Hey – Brooke Safferman

Hey, you say,

I just called to tell you that I love you.

Or do I? Do you? Oh, I don’t know. Maybe I shouldn’t have said that.

So I laugh, and hang up, and leave you hanging,

Like you always do to me.

This power dynamic,

It’s sick and it’s twisted and deliciously unbelievable

Like the kind of chemistry that they try to show in those old shitty movies

That you love so much,

You know, the ones that you always go on about

with all of your obscure references

that we all roll our Young and Fresh and Free eyes at

But your own freedom is something you crave

You’ve shown me how lost you’d be without it

Oh, but how you would find yourself if you gave it all away!

To someone you can trust,

To someone you could try to believe would never hurt you

But promises are dangerous things, I know.

Oh trust me, I know!

But I will never give up on showing you

What an amazing person I think you could be

If you would only let yourself become the guy you’ve always wanted

You were always too afraid to even try, you say,

Well, I’m here now.

So don’t you dare take my hand because that’s not the way we do romance.

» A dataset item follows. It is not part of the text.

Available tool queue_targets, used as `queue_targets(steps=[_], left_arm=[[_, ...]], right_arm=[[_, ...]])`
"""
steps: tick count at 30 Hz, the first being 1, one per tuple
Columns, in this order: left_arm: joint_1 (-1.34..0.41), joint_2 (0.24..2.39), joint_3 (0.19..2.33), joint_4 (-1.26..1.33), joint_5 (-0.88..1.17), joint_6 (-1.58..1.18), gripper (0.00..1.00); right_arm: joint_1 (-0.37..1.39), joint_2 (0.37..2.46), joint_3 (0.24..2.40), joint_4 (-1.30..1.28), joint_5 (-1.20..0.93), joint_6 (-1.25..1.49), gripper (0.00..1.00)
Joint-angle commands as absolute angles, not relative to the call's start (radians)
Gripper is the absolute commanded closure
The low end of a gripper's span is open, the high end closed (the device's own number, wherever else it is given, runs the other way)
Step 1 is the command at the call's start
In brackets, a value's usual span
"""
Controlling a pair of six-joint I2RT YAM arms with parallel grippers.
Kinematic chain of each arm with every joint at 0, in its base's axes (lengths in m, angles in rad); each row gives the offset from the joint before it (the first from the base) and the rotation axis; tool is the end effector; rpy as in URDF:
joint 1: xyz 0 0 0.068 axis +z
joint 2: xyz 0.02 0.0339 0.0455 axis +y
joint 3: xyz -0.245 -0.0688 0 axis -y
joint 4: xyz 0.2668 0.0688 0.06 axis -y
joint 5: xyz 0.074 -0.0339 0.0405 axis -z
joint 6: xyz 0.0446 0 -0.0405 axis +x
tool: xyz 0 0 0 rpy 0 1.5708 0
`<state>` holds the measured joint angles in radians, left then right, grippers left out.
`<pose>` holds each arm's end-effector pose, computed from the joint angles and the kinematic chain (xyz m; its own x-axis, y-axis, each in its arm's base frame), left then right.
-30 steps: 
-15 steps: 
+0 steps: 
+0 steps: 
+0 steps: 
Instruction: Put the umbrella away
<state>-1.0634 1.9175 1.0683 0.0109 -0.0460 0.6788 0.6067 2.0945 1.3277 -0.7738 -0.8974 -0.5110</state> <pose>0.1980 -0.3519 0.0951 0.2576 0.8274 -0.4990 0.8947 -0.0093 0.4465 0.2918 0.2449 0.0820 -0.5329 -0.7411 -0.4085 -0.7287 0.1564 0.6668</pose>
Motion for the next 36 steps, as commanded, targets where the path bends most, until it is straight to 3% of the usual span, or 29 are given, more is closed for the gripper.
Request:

What we have is dipped in arsenic, in benzene,

Like a shortbread cookie with the chocolate, oh,

The coating melts on my fingers, and my tongue melts in your mouth

It’s so damn easy to ignore the way anyone else has ever tasted inside of me

And I smile when I forget that you liked my friend

And you smile when I forget that I liked yours

And we come together, wrapped up in the salty smell of angst and adoration,

And we know that what we have is real, but that the movies tell us lies.

Hey, you say.

Hey.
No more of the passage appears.